What the task asks:
Could you retype the lines below, starting at the line holding "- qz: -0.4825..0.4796" and stopping at the line holding "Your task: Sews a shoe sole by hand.", inclusive? Copy them exactly and drop the images.

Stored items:
== Segment start ==

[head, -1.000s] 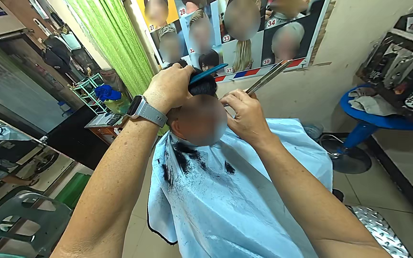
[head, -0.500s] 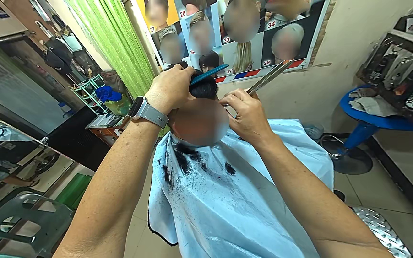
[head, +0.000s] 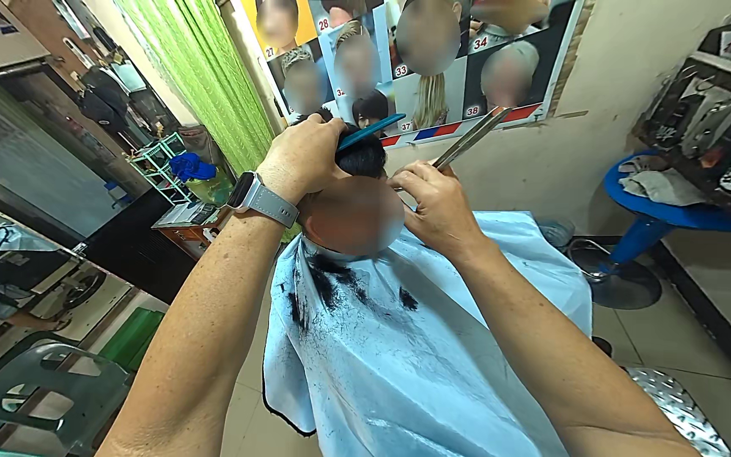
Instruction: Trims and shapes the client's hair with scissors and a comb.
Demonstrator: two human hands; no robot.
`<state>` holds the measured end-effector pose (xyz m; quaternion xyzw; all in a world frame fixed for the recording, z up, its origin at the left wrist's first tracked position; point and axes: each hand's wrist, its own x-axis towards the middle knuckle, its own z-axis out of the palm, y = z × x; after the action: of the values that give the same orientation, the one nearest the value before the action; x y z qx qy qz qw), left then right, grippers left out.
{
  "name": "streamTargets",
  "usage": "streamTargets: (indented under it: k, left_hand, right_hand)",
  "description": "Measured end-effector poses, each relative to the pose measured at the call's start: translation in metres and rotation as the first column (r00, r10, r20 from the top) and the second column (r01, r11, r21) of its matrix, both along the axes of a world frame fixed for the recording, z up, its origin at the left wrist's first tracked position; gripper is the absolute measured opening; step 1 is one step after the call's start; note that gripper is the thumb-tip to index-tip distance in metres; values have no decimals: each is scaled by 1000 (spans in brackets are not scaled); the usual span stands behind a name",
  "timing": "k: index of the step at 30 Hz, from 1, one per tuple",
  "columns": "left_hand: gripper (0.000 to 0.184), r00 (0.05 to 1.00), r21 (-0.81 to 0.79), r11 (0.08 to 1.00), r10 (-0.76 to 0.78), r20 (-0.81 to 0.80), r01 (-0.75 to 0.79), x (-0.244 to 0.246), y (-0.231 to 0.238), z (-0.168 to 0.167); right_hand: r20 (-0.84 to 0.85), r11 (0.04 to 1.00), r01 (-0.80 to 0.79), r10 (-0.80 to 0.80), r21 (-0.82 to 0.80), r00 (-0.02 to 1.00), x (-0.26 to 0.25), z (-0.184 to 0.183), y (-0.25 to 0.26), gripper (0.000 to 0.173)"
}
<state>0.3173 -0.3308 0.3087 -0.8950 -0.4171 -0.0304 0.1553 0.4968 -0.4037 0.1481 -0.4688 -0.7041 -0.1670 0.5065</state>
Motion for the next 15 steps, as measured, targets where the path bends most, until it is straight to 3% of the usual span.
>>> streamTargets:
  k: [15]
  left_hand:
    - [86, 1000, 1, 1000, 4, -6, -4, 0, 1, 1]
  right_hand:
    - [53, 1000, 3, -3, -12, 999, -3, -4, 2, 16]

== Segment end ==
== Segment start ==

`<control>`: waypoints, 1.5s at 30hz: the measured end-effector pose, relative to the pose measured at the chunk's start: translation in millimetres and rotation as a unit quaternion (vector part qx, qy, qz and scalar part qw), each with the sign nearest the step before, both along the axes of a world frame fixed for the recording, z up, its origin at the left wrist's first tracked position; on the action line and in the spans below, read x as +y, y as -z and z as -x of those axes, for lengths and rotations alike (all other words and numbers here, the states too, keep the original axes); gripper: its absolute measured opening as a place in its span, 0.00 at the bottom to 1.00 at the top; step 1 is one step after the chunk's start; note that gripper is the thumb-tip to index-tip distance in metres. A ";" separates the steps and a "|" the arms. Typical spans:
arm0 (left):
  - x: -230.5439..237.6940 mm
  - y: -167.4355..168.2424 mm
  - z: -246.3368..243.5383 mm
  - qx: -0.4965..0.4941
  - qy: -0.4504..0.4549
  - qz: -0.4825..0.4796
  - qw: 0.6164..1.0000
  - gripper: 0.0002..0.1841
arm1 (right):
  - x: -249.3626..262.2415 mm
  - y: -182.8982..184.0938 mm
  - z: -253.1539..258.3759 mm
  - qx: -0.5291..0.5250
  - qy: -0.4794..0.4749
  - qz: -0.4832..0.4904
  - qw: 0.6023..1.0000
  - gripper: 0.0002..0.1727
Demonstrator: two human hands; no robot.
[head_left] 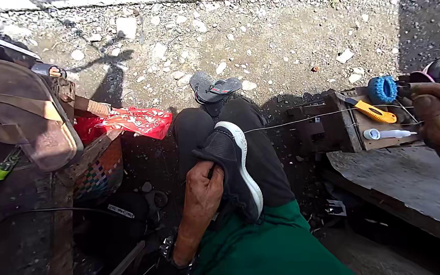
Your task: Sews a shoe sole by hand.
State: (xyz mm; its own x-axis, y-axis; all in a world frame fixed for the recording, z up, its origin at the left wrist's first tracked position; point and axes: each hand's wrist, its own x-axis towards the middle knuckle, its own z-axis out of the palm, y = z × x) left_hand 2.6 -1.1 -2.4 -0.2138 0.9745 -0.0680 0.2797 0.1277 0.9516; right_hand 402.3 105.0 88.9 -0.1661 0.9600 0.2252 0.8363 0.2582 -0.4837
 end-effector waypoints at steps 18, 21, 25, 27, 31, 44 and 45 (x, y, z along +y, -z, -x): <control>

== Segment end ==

Result of the task:
  - qz: -0.4825..0.4796
  - qw: 0.6164..1.0000
  - gripper: 0.0002..0.1841
arm1 (right):
  - x: -249.3626..262.2415 mm
  - y: -182.8982..184.0938 mm
  - z: -253.1539..258.3759 mm
  - qx: -0.5291..0.5250
  - qy: -0.4794..0.4749
  - qz: -0.4832..0.4904
  - qw: 0.6023..1.0000
  - gripper: 0.0002..0.1727
Demonstrator: two human hands; no robot.
[head_left] 
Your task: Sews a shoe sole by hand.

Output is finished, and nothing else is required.